**Your task**
Where does the string "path" appear in the records? Copy each line that holds it.
Start of Block
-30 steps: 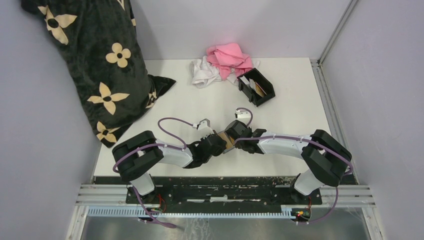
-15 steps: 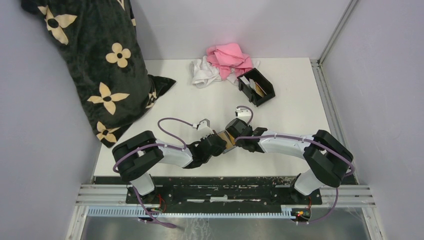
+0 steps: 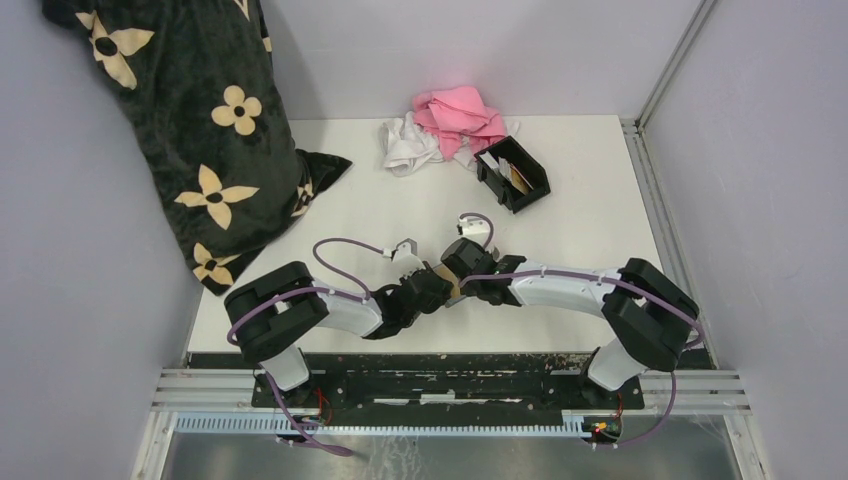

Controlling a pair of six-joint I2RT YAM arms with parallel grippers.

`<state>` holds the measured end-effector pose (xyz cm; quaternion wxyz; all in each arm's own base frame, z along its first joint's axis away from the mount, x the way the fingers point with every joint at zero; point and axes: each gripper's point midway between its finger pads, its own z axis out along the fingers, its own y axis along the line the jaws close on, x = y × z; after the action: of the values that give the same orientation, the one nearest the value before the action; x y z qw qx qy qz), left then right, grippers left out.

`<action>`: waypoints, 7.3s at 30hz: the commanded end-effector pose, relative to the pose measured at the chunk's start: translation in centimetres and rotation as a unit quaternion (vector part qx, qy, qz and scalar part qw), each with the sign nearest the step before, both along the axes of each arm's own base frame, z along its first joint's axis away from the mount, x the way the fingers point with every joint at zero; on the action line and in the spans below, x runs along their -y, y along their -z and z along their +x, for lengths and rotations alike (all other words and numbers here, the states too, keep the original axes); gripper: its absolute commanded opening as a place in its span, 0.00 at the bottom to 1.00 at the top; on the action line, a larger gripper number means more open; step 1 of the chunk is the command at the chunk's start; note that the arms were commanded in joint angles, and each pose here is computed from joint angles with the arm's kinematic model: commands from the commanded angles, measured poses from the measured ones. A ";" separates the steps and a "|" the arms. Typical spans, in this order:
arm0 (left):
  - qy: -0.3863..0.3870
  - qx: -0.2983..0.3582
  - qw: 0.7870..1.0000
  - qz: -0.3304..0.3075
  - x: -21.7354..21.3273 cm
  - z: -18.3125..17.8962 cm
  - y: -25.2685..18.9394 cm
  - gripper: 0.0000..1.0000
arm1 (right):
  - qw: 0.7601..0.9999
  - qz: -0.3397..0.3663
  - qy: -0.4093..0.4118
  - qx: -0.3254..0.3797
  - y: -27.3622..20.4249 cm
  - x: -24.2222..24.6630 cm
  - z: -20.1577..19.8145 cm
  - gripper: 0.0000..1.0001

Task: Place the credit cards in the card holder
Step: Insert the credit card into the card holder.

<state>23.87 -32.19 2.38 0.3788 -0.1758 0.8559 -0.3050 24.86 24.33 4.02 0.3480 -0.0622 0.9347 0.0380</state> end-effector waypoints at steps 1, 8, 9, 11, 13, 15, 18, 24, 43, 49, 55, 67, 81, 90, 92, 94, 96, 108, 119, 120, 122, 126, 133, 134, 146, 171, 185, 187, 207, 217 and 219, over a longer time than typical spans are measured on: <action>0.008 -0.066 0.994 0.091 -4.0 -2.6 5.4 0.03 | 1.000 0.011 -0.011 0.013 -1.1 -1.9 0.7 0.33; 0.010 -0.067 0.994 0.088 -3.9 -2.6 5.4 0.03 | 1.000 -0.012 -0.017 0.007 -0.4 -2.1 0.6 0.36; 0.010 -0.067 0.994 0.089 -4.0 -2.6 5.5 0.03 | 1.000 -0.016 -0.017 0.006 -0.2 -2.1 0.6 0.36; 0.009 -0.068 0.994 0.090 -4.0 -2.6 5.5 0.03 | 0.999 -0.026 -0.018 0.005 0.0 -1.9 0.6 0.36; 0.010 -0.068 0.994 0.089 -4.0 -2.6 5.5 0.03 | 0.999 -0.036 -0.019 0.002 0.3 -1.9 0.5 0.36; 0.009 -0.069 0.994 0.089 -4.1 -2.6 5.6 0.03 | 0.999 -0.045 -0.019 0.001 0.6 -1.7 0.4 0.36; 0.008 -0.071 0.994 0.087 -4.1 -2.6 5.7 0.03 | 0.998 -0.065 -0.019 0.005 0.8 -1.3 0.2 0.36; 0.008 -0.074 0.993 0.087 -4.1 -2.6 5.9 0.03 | 0.993 -0.112 -0.010 0.023 0.8 0.3 0.2 0.36; 0.010 -0.080 0.992 0.094 -4.1 -2.6 6.4 0.03 | 0.993 -0.102 0.015 0.057 -0.9 1.8 -0.2 0.35; 0.014 -0.085 0.992 0.093 -4.3 -2.7 6.5 0.03 | 0.995 0.046 0.060 0.062 -1.7 0.8 -1.4 0.34; 0.023 -0.096 0.992 0.076 -3.8 -3.1 7.0 0.03 | 0.971 0.205 0.108 0.068 -1.9 -0.7 -2.1 0.33; 0.034 -0.107 0.991 0.071 -3.7 -3.7 7.7 0.03 | 0.938 0.303 0.148 0.078 -2.3 -0.7 -2.2 0.39; 0.031 -0.111 0.991 0.073 -4.1 -3.9 8.2 0.03 | 0.935 0.302 0.167 0.080 -1.0 0.3 -1.5 0.38; 0.039 -0.108 0.990 0.076 -3.7 -3.7 8.1 0.03 | 0.963 0.173 0.160 0.131 -3.5 3.7 -0.4 0.38; 0.043 -0.105 0.990 0.080 -3.6 -3.6 8.0 0.03 | 0.963 0.149 0.167 0.148 -4.4 4.9 -0.1 0.38; 0.044 -0.105 0.990 0.086 -3.7 -3.6 8.0 0.03 | 0.963 0.134 0.172 0.157 -5.1 5.9 0.4 0.38; 0.045 -0.104 0.990 0.088 -3.7 -3.6 7.9 0.03 | 0.965 0.118 0.173 0.156 -5.1 6.6 0.8 0.38; 0.056 -0.099 0.989 0.094 -3.1 -3.3 7.6 0.03 | 0.974 0.108 0.176 0.093 -1.9 7.9 4.2 0.36; 0.064 -0.102 0.988 0.095 -2.3 -3.4 7.8 0.03 | 0.979 0.111 0.164 0.059 0.4 7.1 5.1 0.35; 0.065 -0.102 0.988 0.095 -2.2 -3.4 7.8 0.03 | 0.979 0.110 0.163 0.056 0.7 7.1 5.0 0.35; 0.066 -0.102 0.988 0.094 -2.0 -3.4 7.9 0.03 | 0.979 0.112 0.162 0.051 1.1 7.0 4.8 0.35; 0.068 -0.103 0.988 0.095 -1.7 -3.4 8.1 0.03 | 0.979 0.118 0.163 0.043 1.9 7.0 4.3 0.34; 0.069 -0.103 0.988 0.092 -1.2 -3.5 8.1 0.03 | 0.978 0.129 0.164 0.031 2.8 7.1 3.3 0.33; 0.069 -0.103 0.988 0.091 -1.1 -3.5 8.1 0.03 | 0.977 0.130 0.164 0.029 2.9 7.2 3.2 0.33; 0.068 -0.100 0.989 0.084 -0.5 -3.6 7.9 0.03 | 0.977 0.131 0.164 0.028 2.9 7.6 2.0 0.33; 0.018 -0.053 0.994 0.095 -3.6 -2.7 4.5 0.03 | 0.984 0.128 0.115 0.051 -0.1 4.1 -0.1 0.32; 0.014 -0.036 0.996 0.083 -3.9 -2.5 3.2 0.03 | 0.986 0.121 0.101 0.059 -0.8 2.8 -1.2 0.32; 0.023 -0.028 0.997 0.075 -3.6 -2.5 2.8 0.03 | 0.986 0.119 0.101 0.060 -1.0 2.9 -1.2 0.32; 0.057 -0.027 0.996 0.068 -2.8 -3.0 3.0 0.32 | 0.987 0.108 0.101 0.061 -0.9 3.3 -1.2 0.32; 0.059 -0.027 0.996 0.060 -3.3 -3.1 3.2 0.48 | 0.988 0.105 0.099 0.059 -0.9 3.1 -1.2 0.32; 0.062 -0.021 0.996 0.053 -3.1 -3.1 2.8 0.51 | 0.988 0.104 0.098 0.057 -0.8 3.1 -1.2 0.32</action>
<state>22.07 -32.38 3.16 0.3595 -0.1424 0.8537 -0.3487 22.44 20.05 2.89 0.3853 0.0560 0.9175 0.0810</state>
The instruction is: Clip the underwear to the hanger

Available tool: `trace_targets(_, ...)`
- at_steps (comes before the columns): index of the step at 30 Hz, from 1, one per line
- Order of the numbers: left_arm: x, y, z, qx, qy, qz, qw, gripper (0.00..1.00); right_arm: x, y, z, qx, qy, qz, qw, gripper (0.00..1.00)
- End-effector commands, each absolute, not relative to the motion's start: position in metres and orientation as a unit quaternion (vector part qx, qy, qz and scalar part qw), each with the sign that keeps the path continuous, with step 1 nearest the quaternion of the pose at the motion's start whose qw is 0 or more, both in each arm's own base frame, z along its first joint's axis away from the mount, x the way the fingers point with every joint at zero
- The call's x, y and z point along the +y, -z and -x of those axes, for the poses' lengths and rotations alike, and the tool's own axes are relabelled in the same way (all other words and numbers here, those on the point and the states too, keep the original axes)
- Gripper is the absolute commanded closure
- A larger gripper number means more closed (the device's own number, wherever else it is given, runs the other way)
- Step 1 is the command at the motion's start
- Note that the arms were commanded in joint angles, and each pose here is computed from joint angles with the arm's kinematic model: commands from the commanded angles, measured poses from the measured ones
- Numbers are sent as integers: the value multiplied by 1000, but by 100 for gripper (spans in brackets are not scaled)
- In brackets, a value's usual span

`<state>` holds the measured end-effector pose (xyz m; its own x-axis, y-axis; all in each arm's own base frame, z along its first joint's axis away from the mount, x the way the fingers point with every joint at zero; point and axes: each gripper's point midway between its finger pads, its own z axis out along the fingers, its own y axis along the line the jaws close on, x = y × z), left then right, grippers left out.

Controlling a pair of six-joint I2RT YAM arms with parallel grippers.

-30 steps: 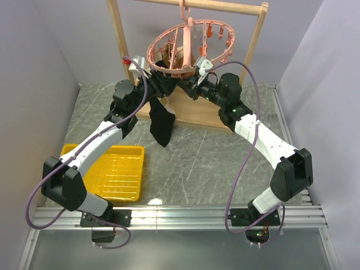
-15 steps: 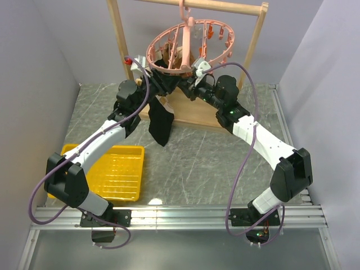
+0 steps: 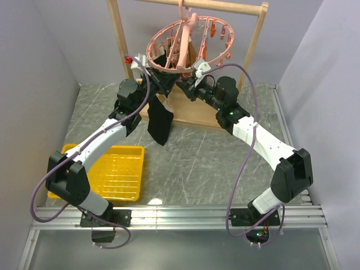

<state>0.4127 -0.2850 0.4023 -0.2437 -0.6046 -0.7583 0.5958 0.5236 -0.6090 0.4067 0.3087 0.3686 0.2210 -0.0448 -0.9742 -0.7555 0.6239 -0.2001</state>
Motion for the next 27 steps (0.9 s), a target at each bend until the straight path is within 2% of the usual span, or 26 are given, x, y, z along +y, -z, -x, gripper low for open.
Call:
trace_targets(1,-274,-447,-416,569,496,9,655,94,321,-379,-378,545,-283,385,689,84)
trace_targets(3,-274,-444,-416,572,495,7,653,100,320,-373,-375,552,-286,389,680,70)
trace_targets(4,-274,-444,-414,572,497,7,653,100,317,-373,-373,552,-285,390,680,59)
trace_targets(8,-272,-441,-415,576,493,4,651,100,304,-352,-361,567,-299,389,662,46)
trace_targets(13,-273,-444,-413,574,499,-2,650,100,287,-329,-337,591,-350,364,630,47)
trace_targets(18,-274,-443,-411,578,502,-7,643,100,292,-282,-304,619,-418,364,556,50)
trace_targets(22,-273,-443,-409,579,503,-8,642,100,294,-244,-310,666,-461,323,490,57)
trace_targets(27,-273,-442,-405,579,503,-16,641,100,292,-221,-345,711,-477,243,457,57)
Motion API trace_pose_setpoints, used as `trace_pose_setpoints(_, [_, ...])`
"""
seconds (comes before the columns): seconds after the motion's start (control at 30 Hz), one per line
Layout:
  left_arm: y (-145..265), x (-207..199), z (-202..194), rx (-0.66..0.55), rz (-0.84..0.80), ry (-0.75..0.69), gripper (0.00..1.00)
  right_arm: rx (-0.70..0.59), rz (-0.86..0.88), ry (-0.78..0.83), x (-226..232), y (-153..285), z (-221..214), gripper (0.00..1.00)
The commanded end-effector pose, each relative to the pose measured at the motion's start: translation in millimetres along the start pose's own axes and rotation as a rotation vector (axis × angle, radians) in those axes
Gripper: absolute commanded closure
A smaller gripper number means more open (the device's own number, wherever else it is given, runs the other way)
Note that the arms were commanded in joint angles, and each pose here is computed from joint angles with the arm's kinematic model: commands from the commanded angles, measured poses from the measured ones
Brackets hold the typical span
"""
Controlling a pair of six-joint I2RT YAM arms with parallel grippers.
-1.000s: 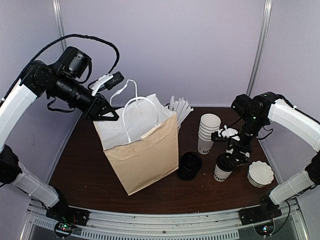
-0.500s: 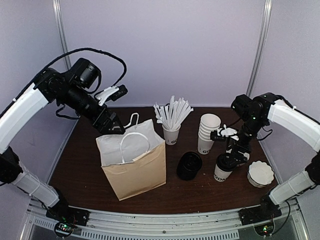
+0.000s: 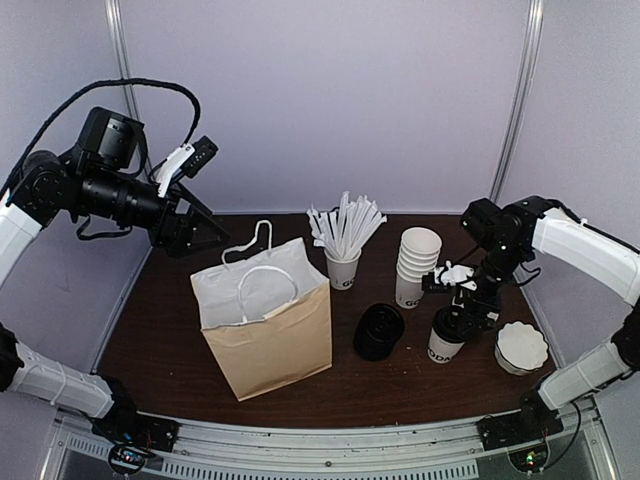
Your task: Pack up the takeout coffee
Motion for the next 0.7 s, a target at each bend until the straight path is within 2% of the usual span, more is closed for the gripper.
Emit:
trace_pose_setpoints(0.0, [-4.9, 2.5, 3.8, -0.025, -0.001, -0.002, 0.09, 0.011, -0.016, -0.003, -9.6, -6.8, 3.6, 0.08])
trace_pose_setpoints(0.5, [-11.4, 6.6, -4.3, 0.024, 0.014, 0.001, 0.10, 0.070, -0.044, 0.020, -10.0, -27.3, -0.1, 0.13])
trace_pose_setpoints(0.67, [-10.4, 6.2, -3.8, 0.022, 0.014, 0.004, 0.11, 0.068, -0.050, 0.016, -11.8, -30.1, 0.2, 0.24])
Point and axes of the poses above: each gripper's point midway between its finger pads, its own y axis back along the fingers, its own x axis along the line the jaws close on, z = x × y, the point moved 3 cm from there along y, back along the fingers, and after that the axes turned 10 degrees about -y, right-handed, at the moved point
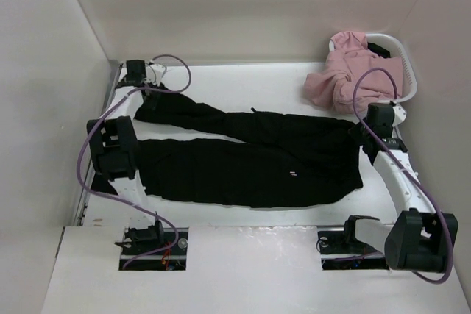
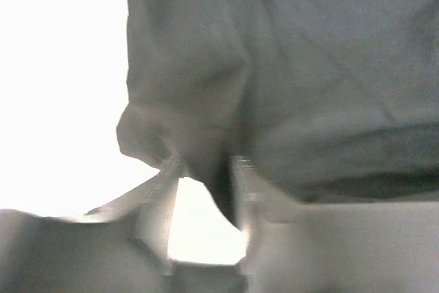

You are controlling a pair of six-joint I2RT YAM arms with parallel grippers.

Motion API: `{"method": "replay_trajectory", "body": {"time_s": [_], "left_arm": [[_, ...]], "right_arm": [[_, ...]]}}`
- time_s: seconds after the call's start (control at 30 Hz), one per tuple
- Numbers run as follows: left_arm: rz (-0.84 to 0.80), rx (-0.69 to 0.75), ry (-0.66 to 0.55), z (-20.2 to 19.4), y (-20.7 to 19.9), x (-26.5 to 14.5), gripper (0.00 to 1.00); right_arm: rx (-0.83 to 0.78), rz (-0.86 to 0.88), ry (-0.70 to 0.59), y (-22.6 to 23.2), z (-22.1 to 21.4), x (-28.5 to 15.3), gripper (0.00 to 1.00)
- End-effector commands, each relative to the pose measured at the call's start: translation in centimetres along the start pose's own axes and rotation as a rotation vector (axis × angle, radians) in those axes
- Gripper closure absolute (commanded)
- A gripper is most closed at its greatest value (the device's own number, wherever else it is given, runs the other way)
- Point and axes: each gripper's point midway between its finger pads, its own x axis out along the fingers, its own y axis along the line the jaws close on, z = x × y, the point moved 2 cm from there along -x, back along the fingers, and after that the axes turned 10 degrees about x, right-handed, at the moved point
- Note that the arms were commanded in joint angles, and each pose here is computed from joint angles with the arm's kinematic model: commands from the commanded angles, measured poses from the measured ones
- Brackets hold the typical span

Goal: Fold and stack the trousers
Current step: Fold the trousers

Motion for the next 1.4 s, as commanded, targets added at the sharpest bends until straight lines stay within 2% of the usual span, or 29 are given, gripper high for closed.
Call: {"method": "replay_trajectory", "body": {"time_s": [0.0, 0.07, 0.17, 0.27, 0.37, 0.57, 0.8, 0.83, 0.87, 0.93, 0.97, 1.03, 1.13, 1.23, 1.37], "left_arm": [[0.025, 0.037, -0.138, 3.4, 1.6, -5.7, 0.53], [0.066, -0.007, -0.151, 3.3, 3.8, -6.5, 0.38], [0.093, -0.088, -0.115, 1.3, 7.0, -7.2, 0.33], [0.024, -0.152, -0.003, -2.6, 7.6, -5.9, 0.33], [-0.083, -0.251, 0.089, -5.2, 6.3, -3.7, 0.35], [-0.182, -0.427, 0.017, -3.2, 5.9, -0.5, 0.33], [-0.258, -0.449, 0.100, -3.8, 3.3, 4.3, 0.37], [-0.269, -0.443, 0.104, -3.7, 2.9, 4.7, 0.40], [-0.282, -0.431, 0.106, -3.6, 2.3, 5.0, 0.50], [-0.275, -0.414, 0.111, -3.4, 2.1, 5.5, 0.80], [-0.261, -0.410, 0.110, -3.2, 2.5, 5.5, 0.89], [-0.199, -0.405, 0.082, -2.2, 4.6, 4.4, 0.99], [-0.030, -0.393, -0.024, 0.7, 10.7, -0.2, 1.00], [0.124, -0.335, -0.147, 3.7, 15.8, -7.4, 1.00], [0.233, -0.218, -0.190, 4.8, 17.5, -13.9, 1.00]], "right_arm": [[-0.045, 0.059, 0.002, 0.7, -0.2, -0.8, 1.00], [-0.045, 0.078, 0.007, 1.0, -0.3, -1.1, 1.00], [-0.049, 0.096, 0.015, 1.5, -0.5, -1.3, 1.00], [-0.057, 0.109, 0.016, 1.8, -0.6, -1.4, 1.00], [-0.077, 0.110, 0.029, 2.1, -1.4, -1.1, 1.00], [-0.112, 0.110, 0.050, 2.2, -2.7, -0.5, 1.00], [-0.111, 0.113, 0.054, 2.0, -3.1, -0.3, 1.00], [-0.109, 0.108, 0.052, 1.8, -3.0, -0.2, 1.00], [-0.107, 0.103, 0.049, 1.6, -2.8, -0.1, 1.00], [-0.102, 0.090, 0.045, 1.2, -2.4, 0.2, 1.00], [-0.100, 0.091, 0.041, 1.3, -2.1, 0.2, 1.00], [-0.096, 0.105, 0.022, 1.7, -1.0, 0.1, 1.00], [-0.090, 0.156, -0.057, 2.8, 2.0, -1.3, 1.00], [-0.072, 0.217, -0.152, 3.8, 4.9, -3.4, 1.00], [-0.065, 0.305, -0.191, 5.0, 5.5, -5.1, 1.00]]}}
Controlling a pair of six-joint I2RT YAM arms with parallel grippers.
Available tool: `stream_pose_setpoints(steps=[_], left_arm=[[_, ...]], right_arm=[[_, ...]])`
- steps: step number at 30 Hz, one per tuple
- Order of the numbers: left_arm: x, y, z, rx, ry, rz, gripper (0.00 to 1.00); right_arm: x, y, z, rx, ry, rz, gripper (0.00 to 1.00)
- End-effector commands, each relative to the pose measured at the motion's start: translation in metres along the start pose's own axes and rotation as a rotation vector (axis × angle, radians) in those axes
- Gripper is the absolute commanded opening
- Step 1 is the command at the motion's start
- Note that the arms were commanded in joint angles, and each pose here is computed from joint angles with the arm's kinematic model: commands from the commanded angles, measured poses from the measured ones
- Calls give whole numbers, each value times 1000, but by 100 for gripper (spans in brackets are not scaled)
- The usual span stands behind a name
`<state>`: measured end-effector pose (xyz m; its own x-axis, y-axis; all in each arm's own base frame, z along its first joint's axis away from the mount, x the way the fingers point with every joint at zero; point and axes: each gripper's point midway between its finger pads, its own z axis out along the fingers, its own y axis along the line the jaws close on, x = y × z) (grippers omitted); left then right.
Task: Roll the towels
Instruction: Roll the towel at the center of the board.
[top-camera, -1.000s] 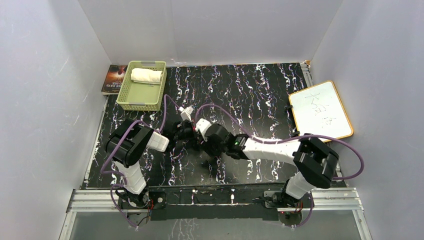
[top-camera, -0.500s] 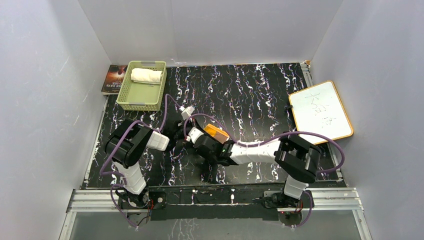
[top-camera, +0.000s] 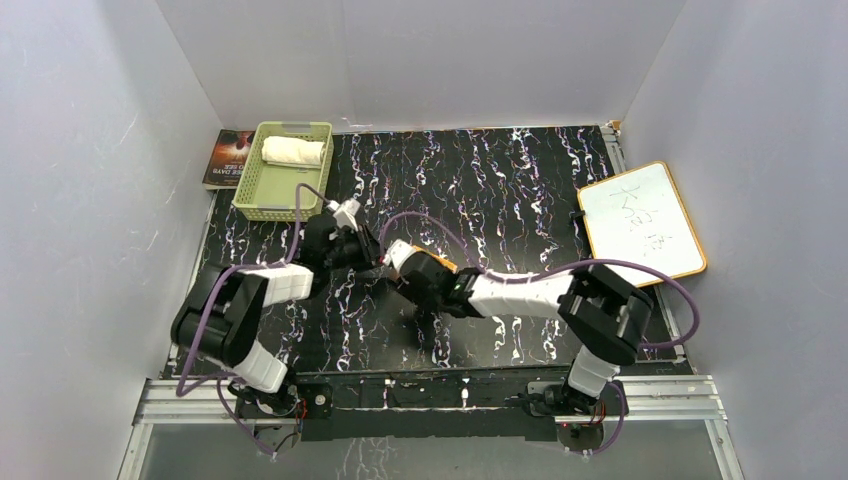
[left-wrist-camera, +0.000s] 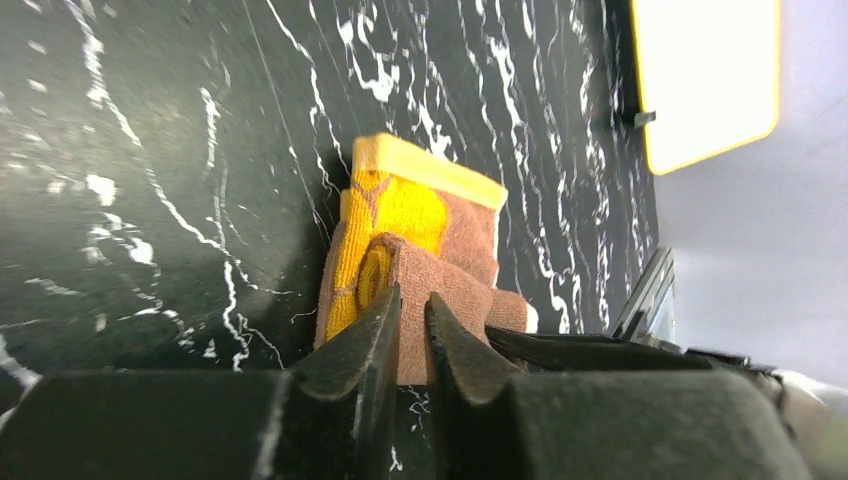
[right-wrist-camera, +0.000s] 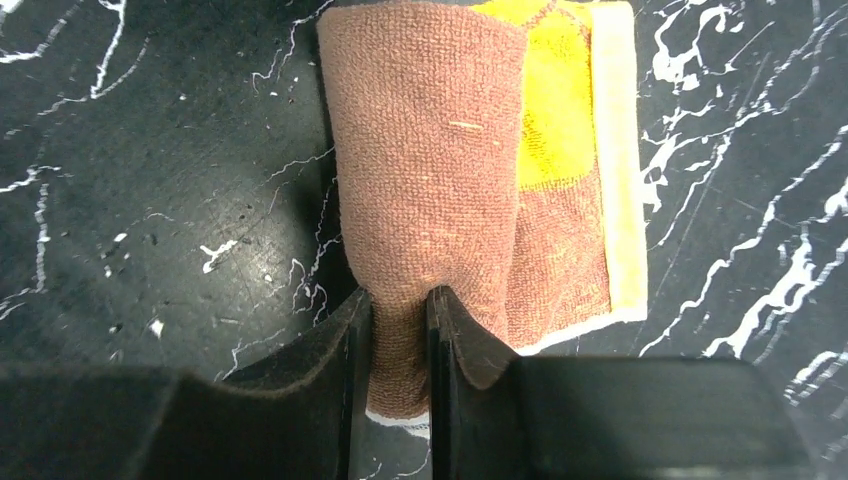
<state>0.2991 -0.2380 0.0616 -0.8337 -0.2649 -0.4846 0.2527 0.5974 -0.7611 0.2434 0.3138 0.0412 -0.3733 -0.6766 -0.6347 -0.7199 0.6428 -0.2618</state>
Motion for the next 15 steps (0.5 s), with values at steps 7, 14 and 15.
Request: stream_pose_setpoints(steps=[7, 14, 15], left_arm=[[-16, -36, -31, 83, -6, 89, 26], [-4, -50, -33, 149, 16, 47, 28], [-4, -53, -32, 159, 15, 45, 28]], right_arm=[[-36, 25, -32, -606, -98, 352, 14], [-30, 25, -27, -812, -6, 529, 14], [-26, 26, -22, -851, 22, 567, 14]])
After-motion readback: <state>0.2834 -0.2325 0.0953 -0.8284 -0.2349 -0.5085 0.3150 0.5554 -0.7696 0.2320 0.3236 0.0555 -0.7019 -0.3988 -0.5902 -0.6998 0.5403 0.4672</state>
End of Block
**Expected answer**
- End-effector commands, each absolute, not relative to the motion's start: position in metres and orientation as a unit quaternion (vector part qx, qy, qz and scalar part qw), each with the sign that keeps the path continuous, with step 1 nearest the quaternion of the pose at the motion's start whose qw is 0 or more, both in each arm's own base frame, z along its first joint's axis away from the mount, x the way the fingers point with every joint at zero
Motion for the next 27 steps (0.9 s), a target at each bend until the straight path is within 2% of the usual span, or 26 are given, x, y, z along +y, -z, -x, gripper low for open.
Motion for the next 0.7 s, a target at each bend until the straight path is within 2% of the usual span, more is closed for the gripper.

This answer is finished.